# Flight Delays: Web App

In this final notebook, we want to prepare our data for use in the web app.

### Business Goals

Storage is cheaper than processing power. That's why in this notebook we will prep as much data as possible for our app server. That way, we will minimize costly operations from having to be done live on the server and instead our app will only have to look up certain values.

Here we want to achieve the following:

1. Prepare data for vizualizations by airport, holiday, time of day/week and date.
2. Save the data out as CSV files

In [2]:
import pandas as pd
import glob
import os
import requests
import json
import numpy as np
import random
import matplotlib.pyplot as plt
%matplotlib inline
import plotly.express as px
import sqlite3 as db
import datetime
from pytz import timezone
import pytz

from datetime import datetime, timedelta

pd.set_option('display.max_columns', None)

import warnings
warnings.filterwarnings(action='ignore', category=FutureWarning)

import seaborn as sns

import warnings
warnings.filterwarnings(action='ignore', category=FutureWarning)

## Importing data

First we import the data that was prepared in our first notebook.

In [3]:
# Importing data
carrier_data = pd.read_csv('data/prepared/data_for_graphing.csv')

In [4]:
# Filter for airports relevant for our business case
relevant_airports = ['ATL', 'DFW', 'DEN', 'ORD', 'LAX', 'CLT', 'LAS', 'PHX', 
                     'MCO', 'SEA', 'MIA', 'IAH', 'JFK', 'FLL', 'EWR', 'SFO', 'MSP', 'DTW',
                     'BOS', 'SLC', 'PHL', 'BWI', 'TPA', 'SAN', 'MDW', 'LGA', 'BNA', 'IAD',
                     'DAL', 'DCA', 'PDX', 'AUS', 'HOU', 'HNL', 'STL', 'RSW', 'SMF', 'MSY',
                     'SJU', 'RDU', 'OAK', 'MCI', 'CLE', 'IND', 'SAT', 'SNA', 'PIT', 'CVG',
                     'CMH', 'PBI', 'JAX', 'MKE', 'ONT', 'ANC', 'BDL', 'OGG', 'OMA', 'MEM',
                     'BOI', 'RNO', 'CHS', 'OKC']

airport_filter = '|'.join(relevant_airports)

carrier_data = carrier_data[carrier_data['ORIGIN'].str.contains(airport_filter)]

In [5]:
# Create a key for looking up an airport connecting
# Each flight has a destination and an origin so we want to create pairs of those for looking up values
carrier_data['airport-lookup-key'] = carrier_data['ORIGIN'] + '-' + carrier_data['DEST']
# To cut down on storage, we drop duplicate entries
airport_lookup = carrier_data.drop_duplicates(subset=['airport-lookup-key'])

In [6]:
# Our app needs to look up only certain features of airports, like their elevation, Distance between them, etc.
# We filter for those columns here
airport_lookup = airport_lookup[['ORIGIN', 'DEST','airport-lookup-key', 
                                 'origin-elevation','dest-elevation', 'DISTANCE','dest-lat-long',
                                 'origin-lat-long','origin-tz','dest-tz']]

In [7]:
# Save out the data to a csv file
airport_lookup.to_csv('data/prepared/airport_lookup.csv', index=False)

## Grouping Data

We have more data here than a user needs.
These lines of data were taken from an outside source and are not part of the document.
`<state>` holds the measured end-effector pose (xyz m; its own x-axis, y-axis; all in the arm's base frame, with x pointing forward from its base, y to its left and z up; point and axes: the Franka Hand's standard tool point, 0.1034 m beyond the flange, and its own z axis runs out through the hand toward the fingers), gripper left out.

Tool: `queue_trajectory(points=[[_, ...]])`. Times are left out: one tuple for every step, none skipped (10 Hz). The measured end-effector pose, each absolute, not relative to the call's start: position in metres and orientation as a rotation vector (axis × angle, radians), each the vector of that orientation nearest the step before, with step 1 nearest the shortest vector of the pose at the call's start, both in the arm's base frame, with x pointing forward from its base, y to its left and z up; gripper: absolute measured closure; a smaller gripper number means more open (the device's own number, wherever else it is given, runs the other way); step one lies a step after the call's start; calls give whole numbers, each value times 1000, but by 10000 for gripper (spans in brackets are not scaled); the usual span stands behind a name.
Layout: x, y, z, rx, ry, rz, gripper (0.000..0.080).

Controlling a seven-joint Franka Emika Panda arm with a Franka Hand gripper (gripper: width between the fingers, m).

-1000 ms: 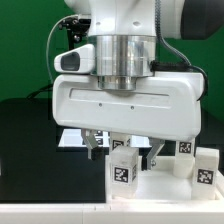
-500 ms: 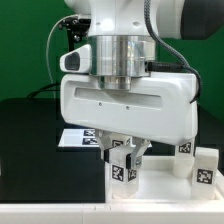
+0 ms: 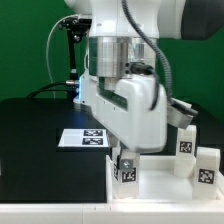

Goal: Assemble square table

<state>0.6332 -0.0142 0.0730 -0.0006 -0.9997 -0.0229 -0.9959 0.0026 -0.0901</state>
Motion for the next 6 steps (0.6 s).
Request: queue_trajectory(points=[[633,-13,73,-1972,2316,-46,515],[632,-13,73,-1789,2445,-24,515],[632,-12,72,-1651,2538,-10,515],[632,-12,73,-1596,2573,-7,515],[632,-12,72,-1625,2556,-9,506],[631,-12,72,-1707,2510,-14,506]])
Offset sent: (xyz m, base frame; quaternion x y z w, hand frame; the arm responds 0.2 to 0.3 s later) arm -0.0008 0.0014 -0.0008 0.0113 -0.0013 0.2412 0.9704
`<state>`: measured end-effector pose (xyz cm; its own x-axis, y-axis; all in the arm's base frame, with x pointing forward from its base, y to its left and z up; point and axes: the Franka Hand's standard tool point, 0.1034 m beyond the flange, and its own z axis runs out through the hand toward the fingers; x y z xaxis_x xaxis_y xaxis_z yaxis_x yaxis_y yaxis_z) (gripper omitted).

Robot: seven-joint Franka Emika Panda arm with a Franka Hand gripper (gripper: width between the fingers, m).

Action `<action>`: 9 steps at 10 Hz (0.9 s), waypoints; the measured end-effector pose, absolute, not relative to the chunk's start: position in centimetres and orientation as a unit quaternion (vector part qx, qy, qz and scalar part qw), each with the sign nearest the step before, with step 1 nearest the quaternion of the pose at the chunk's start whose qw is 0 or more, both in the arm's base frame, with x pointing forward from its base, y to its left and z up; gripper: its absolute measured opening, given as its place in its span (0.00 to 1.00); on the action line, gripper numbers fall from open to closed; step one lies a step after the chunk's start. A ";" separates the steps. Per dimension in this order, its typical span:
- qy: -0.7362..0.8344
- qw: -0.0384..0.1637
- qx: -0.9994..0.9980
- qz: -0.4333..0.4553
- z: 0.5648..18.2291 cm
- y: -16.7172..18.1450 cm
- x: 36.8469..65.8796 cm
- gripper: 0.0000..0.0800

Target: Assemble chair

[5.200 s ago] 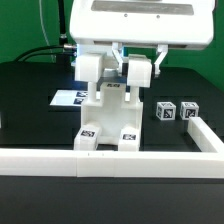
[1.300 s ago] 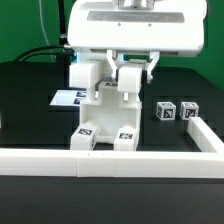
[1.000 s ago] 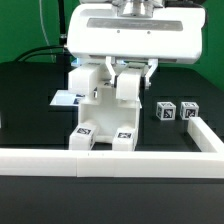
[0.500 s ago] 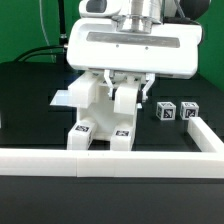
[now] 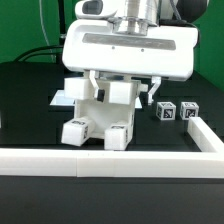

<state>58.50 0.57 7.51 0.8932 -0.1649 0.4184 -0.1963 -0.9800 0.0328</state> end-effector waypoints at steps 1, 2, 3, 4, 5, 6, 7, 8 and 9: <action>-0.094 0.039 0.972 0.210 7.3 0.3 58.6 0.80; -0.091 0.041 0.973 0.209 7.2 0.0 58.7 0.80; -0.090 0.042 0.973 0.209 7.3 -0.3 58.9 0.81; -0.090 0.041 0.974 0.206 7.5 -0.5 59.1 0.81; -0.091 0.039 0.974 0.204 7.8 -0.5 59.2 0.81; -0.090 0.039 0.974 0.203 8.1 -0.7 59.3 0.81; -0.090 0.040 0.974 0.204 8.2 -0.9 59.3 0.81; -0.091 0.040 0.974 0.204 8.2 -1.0 59.3 0.81; -0.091 0.040 0.974 0.204 8.2 -1.0 59.3 0.81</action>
Offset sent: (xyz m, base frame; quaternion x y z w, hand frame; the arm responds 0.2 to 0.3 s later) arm 0.0068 -0.0113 0.0110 -0.0023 -0.0197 -0.0304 0.9993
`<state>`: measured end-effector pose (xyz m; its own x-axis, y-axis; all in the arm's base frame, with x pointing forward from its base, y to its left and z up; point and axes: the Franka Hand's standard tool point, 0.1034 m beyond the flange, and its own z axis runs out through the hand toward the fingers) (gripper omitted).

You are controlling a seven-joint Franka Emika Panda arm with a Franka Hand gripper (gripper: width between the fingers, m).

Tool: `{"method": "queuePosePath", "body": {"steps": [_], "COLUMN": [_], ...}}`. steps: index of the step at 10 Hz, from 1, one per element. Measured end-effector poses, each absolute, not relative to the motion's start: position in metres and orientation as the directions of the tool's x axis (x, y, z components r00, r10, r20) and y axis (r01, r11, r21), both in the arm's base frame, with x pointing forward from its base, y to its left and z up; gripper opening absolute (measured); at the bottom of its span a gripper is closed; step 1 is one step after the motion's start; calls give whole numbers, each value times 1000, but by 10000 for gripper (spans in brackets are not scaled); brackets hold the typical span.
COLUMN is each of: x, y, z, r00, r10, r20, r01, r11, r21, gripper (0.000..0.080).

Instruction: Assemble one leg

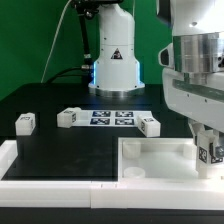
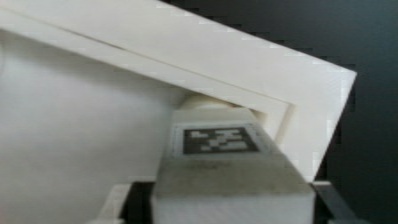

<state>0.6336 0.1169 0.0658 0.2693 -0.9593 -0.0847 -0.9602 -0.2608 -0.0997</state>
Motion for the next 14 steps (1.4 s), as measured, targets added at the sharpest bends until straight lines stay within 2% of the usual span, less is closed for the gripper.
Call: {"method": "queuePosePath", "body": {"steps": [1,2,3,4,5,6,7,9,10,12,14], "x": [633,633,633,633,633,633,632,633,634,636,636], "y": [119,119,118,120,121,122,124,123,122,117,116], "z": [66,65,65,65,65,66,66,67,66,66,66], "r00": [142,172,300,326,407,591,680,914,962,995,995], "r10": [-984,-980,-950,-941,-910,-806,-732,-407,-271,78,87], "r20": [-108,-104,-90,-88,-76,-45,-38,14,23,55,55], "r01": [-987,-982,-951,-943,-911,-804,-731,-404,-268,81,89], "r11": [-132,-163,-291,-316,-398,-583,-673,-910,-960,-996,-995], "r21": [-90,-92,-105,-107,-112,-116,-114,-93,-85,-39,-38], "gripper": [290,394,532,612,612,642,647,649,649,649,645]}}
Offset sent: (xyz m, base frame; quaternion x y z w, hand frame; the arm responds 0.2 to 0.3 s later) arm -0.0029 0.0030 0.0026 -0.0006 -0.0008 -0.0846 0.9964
We'll group it to calculate the percentage of delayed flights (out of total flights) that fit a certain grouping.

We want the user to be able to look up percentage of delayed flights:
* by airport
* by holida
* by time of day/time of the week
* and finally by day

In [11]:
# First we run datetime on the FL_DATE field to cut out time. That gets too granular
carrier_data['FL_DATE'] = pd.to_datetime(carrier_data['FL_DATE']).dt.date

# Next we group our data by date, origin, holiday, day of the week and time of day
# we also group it by whether the flight had a severe delay or not
grouped_data = carrier_data.groupby(['FL_DATE', 'ORIGIN', 'holiday', 'DAY_OF_WEEK',
                                     'takeoff-time-of-day', 'target'], as_index=False).size()

Let's preview our data

In [10]:
grouped_data.head()

Unnamed: 0,FL_DATE,ORIGIN,holiday,DAY_OF_WEEK,takeoff-time-of-day,target,size
0,2021-06-01,ANC,Not a Holiday,Tuesday,Early Afternoon,No,8
1,2021-06-01,ANC,Not a Holiday,Tuesday,Early Afternoon,Yes,1
2,2021-06-01,ANC,Not a Holiday,Tuesday,Early Evening,No,4
3,2021-06-01,ANC,Not a Holiday,Tuesday,Early Morning,No,11
4,2021-06-01,ANC,Not a Holiday,Tuesday,Late Afternoon,No,4


Next we need to create a pivot of that data so we can calculate the percetage of delayed flights for each grouping.

In [12]:
# Delays by airport
df_by_airport = pd.pivot_table(grouped_data, values='size', index=['FL_DATE', 'ORIGIN'],
                    columns=['target'], aggfunc=np.sum, fill_value=0)
df_by_airport = df_by_airport.reset_index()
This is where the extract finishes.